Deep neural networks often face generalization problems to handle out-of-distribution (OOD) data, and there remains a notable theoretical gap between the contributing factors and their respective impacts. Literature evidence from in-distribution data has suggested that generalization error can shrink if the size of mixture data for training increases. However, when it comes to OOD samples, this conventional understanding does not hold anymore -- Increasing the size of training data does not always lead to a reduction in the test generalization error. In fact, diverse trends of the errors have been found across various shifting scenarios including those decreasing trends under a power-law pattern, initial declines followed by increases, or continuous stable patterns. Previous work has approached OOD data qualitatively, treating them merely as samples unseen during training, which are hard to explain the complicated non-monotonic trends.
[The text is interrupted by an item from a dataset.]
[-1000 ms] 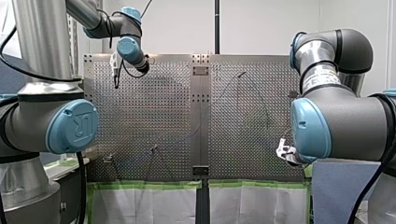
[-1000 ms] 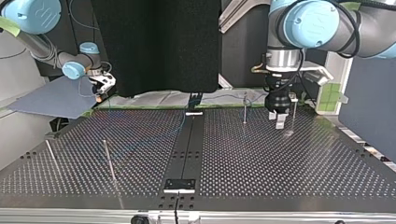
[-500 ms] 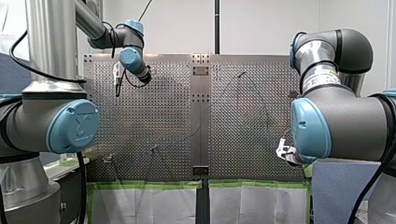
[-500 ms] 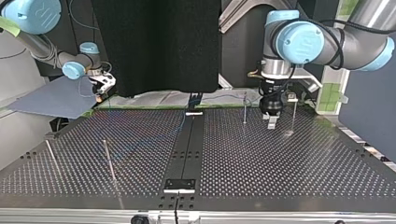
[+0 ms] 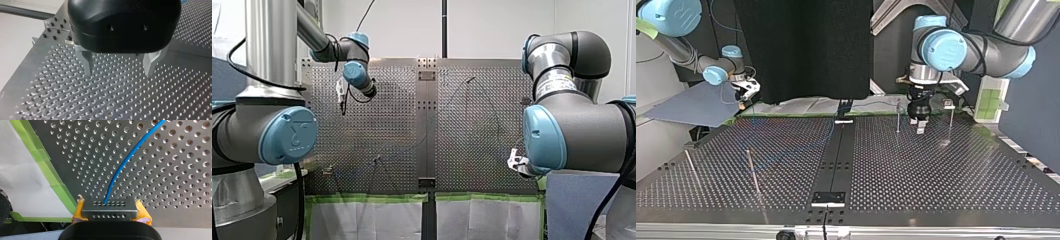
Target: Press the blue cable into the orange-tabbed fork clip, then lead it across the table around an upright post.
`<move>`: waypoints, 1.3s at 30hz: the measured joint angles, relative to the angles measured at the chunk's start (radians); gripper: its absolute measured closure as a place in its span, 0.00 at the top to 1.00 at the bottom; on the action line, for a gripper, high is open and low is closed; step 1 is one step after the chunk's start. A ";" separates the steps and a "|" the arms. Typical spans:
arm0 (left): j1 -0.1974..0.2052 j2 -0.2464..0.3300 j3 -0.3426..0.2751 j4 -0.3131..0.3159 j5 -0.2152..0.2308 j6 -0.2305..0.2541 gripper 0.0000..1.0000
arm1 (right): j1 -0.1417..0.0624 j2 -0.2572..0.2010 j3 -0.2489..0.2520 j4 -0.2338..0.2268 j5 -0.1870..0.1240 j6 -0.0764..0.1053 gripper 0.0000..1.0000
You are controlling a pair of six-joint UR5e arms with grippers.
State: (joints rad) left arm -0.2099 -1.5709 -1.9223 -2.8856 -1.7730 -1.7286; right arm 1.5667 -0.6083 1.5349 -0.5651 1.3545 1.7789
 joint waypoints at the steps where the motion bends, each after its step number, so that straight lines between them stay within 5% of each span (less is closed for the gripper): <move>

In this work, we quantitatively redefine OOD data as those situated outside the convex hull of mixed training data and establish novel generalization error bounds to comprehend the counterintuitive observations better. Our proof of the new risk bound agrees that the efficacy of well-trained models can be guaranteed for unseen data within the convex hull; More interestingly, but for OOD data beyond this coverage, the generalization cannot be ensured, which aligns with our observations. Furthermore, we attempted various OOD techniques to underscore that our results not only explain insightful observations in recent OOD generalization work, such as the significance of diverse data and the sensitivity to unseen shifts of existing algorithms, but it also inspires a novel and effective data selection strategy.

翻译：深度神经网络常面临处理分布外数据的泛化问题，但关于其影响因素与各自作用之间仍存在显著理论空白。来自分布内数据的文献证据表明，若增大训练混合数据的规模，泛化误差可能减小。然而，对于分布外样本，这一传统认知不再适用——增加训练数据规模并不总能降低测试泛化误差。事实上，在不同偏移场景下可观察到多样化的误差趋势，包括幂律模式下的递减趋势、先降后升趋势，或持续稳定模式。以往研究对分布外数据进行定性处理，仅将其视为训练中未观测到的样本，这难以解释复杂的非单调趋势。本文中，我们定量地将分布外数据重新定义为位于训练混合数据凸包之外的数据，并建立全新的泛化误差上界以更好地理解这些反直觉观察。我们对新风险界限的证明证实，对于凸包内的未见数据，良好训练模型的有效性可得到保障；更有趣的是，对于超出此覆盖范围的分布外数据，泛化无法保障，这与我们的观察相符。此外，我们尝试多种分布外技术，强调本结果不仅能解释近期分布外泛化研究中的深刻发现（例如多样化数据的重要性以及现有算法对未见偏移的敏感性），还为新颖有效的数据选择策略提供了启示。